GUY: Oh, yeah? Well, we ain't gonna! Whattya gonna do about that, hmmm? Nothin', that's want! Ha! Ha! Ha! Now get outta here!

He lifts her up and hurls her bodily out of his office and into the street. She lies sprawled on the pavement and looks plaintively into the camera.

LADY: Gosh! What can I possibly do to get a fair deal?

A handsome, exquisitely dressed and immaculately groomed stranger leaps into view. He pulls a wheelchair out of his car trunk and helps the woman into it.

MAN: I can help you out, ma'am. It sounds to me like you've been getting the run-around.

LADY: The run-around? What's that?

MAN: Simply put, it is a method by which insurance companies refuse outright to pay any claims filed with them.

LADY: Why, that sounds exactly what's been happening to me!

The insurance adjuster emerges from his office in a frenzy. He shakes his bony fist and screeches hysterically.

GUY: Hey, you no-account bums! Get off my property or I'll have you both arrested!

The handsome stranger produces a pistol and shoots the insurance adjuster three times. The adjuster falls to the ground, bleeding and gurgling, and makes loud, agonized noises and shrieks of pain throughout the rest of the commercial.

LADY: But why would they do such a terrible thing? Isn't insurance a service industry?

MAN: No, ma'am, I'm afraid not. Insurance companies are huge, malevolent machines of evil that delight in the cries of suffering innocents. I wouldn't be surprise if they had staged your accident themselves just so they could refuse to pay the claim, and receive a wicked joy from your agony.

LADY: But isn't that illegal?

MAN: Technically, yes, but the problem is, the courts often overlook such flagrant cases of misrepresentation and assault. That's where I come in.

LADY: Well...who are you?

MAN: I'm a personal injury lawyer.

Cue trumpet fanfare. An angelic chorus sings "Personal-injury-LAAAAAAAW!"

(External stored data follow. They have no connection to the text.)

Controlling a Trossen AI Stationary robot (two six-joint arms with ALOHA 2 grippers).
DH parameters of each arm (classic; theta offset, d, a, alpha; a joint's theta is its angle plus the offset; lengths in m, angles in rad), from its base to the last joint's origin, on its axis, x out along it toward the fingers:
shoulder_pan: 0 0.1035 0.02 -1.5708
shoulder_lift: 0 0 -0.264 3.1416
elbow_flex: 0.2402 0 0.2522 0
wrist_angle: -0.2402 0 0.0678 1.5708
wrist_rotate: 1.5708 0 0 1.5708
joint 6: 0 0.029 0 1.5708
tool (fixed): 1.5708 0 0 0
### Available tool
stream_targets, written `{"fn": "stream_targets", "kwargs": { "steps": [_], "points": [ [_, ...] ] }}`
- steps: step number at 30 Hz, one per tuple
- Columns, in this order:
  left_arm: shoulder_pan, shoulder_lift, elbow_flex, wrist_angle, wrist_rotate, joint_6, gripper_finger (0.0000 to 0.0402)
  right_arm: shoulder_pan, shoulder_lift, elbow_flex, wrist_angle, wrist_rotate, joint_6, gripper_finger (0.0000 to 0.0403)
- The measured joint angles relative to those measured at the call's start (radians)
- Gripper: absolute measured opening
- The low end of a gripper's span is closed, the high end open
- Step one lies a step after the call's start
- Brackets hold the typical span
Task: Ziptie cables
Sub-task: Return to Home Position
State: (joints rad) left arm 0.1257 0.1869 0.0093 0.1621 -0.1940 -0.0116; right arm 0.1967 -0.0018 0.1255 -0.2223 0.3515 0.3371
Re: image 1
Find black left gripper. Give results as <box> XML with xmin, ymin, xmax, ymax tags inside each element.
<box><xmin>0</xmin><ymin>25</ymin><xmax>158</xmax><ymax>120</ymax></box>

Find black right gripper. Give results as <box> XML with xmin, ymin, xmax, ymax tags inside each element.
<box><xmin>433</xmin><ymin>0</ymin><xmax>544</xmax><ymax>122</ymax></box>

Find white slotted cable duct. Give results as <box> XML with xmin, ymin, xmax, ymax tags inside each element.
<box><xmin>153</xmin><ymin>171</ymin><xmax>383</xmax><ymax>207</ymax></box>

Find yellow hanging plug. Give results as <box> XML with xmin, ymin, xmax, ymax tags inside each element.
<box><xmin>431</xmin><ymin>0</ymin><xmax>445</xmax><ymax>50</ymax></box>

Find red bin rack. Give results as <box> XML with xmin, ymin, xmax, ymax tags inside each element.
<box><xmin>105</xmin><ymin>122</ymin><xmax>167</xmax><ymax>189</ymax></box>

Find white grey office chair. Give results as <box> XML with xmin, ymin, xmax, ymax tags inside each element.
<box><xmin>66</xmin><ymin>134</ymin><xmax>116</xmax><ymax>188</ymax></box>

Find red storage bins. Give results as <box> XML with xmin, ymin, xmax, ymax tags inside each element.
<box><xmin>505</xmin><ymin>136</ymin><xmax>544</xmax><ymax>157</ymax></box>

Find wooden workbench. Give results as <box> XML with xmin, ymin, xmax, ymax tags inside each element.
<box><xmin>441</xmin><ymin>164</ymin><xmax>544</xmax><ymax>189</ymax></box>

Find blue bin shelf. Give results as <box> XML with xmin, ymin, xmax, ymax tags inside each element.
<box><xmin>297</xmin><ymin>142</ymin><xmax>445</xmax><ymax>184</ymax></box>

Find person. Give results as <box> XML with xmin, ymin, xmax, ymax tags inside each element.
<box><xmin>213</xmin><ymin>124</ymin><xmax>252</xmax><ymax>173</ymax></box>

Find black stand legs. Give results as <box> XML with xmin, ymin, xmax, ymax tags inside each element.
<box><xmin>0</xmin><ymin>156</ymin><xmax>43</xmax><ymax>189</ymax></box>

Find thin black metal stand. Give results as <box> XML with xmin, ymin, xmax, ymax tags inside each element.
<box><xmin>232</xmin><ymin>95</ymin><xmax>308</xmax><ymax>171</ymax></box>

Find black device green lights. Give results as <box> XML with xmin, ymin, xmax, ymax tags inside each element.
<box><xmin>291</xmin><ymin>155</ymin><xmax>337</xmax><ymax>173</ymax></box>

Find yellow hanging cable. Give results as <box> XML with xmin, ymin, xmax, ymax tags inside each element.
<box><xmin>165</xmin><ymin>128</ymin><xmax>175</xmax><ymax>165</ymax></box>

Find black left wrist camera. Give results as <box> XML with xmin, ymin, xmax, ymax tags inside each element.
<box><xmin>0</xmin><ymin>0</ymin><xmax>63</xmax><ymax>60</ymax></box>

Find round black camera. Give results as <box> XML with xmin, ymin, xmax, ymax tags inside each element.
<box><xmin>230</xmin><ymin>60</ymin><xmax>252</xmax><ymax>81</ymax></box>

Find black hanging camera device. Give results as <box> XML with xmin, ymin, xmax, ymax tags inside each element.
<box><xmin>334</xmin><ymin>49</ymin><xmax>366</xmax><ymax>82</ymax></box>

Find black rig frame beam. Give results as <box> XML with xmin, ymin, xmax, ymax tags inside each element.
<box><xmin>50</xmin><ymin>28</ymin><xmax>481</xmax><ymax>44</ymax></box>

MAN: Yes, without the tireless and altruistic vigilance of people like me, the insurance companies of America would maliciously maim and slay good citizens all over the land, then compound their Satanic deeds by denying them their rightful claim to compensation.

LADY: So you just want to see justice done, and have only the highest and most noble motives?

MAN: That's right. We will take no fees until your case is settled in your favor, at which time we will take a mere 75% of your award to cover our operating costs provided your award is over one million dollars. If it is less, we are obliged to take the entire amount less your legitimate medical expenses as ascertained by one of our trained, honest insurance adjusters.

LADY: What if I were to lose my case?

MAN: That is simply not possible.

LADY: But suppose it were to happen.

MAN: Well, if we were to somehow assume that all the known laws of nature were reversed and you lost your case, the law unfortunately requires us to collect our fee regardless.

LADY: Not everyone's case is as clear-cut as mine. What if I were personally at fault? Should I still hire a personal injury lawyer?

MAN: Ma'am, in my 20 years in the legal profession, I have never encountered an injury that was the fault of my client. 99% of all injuries are the fault of large, financially solvent corporations or institutions, and the remaining one percent are the fault of individuals who can still be satisfyingly hounded into bankruptcy.

LADY: Thank goodness you came along! Thanks to the twin miracles of inexpensive cable television advertising and liberalized ethics codes for members of the bar, I and thousands like me can be saved from the nightmare of being financially ruined, physically crippled and abjectly humiliated by rapacious and sinister insurance conglomerates. All thanks to personal injury lawyers!

Patriotic music swells.

MAN: Yes, if you're happy that insurance companies cannot carry out their monstrous agenda of evil, if you're pleased that the massive conspiracy to pauperize and kill the hardworking American is being foiled, remember to thank a personal injury lawyer today!

The divine chorus sounds again: "Personal-injury-LAAAAAAAAW!". The insurance adjuster expires noisily at the lawyer's feet.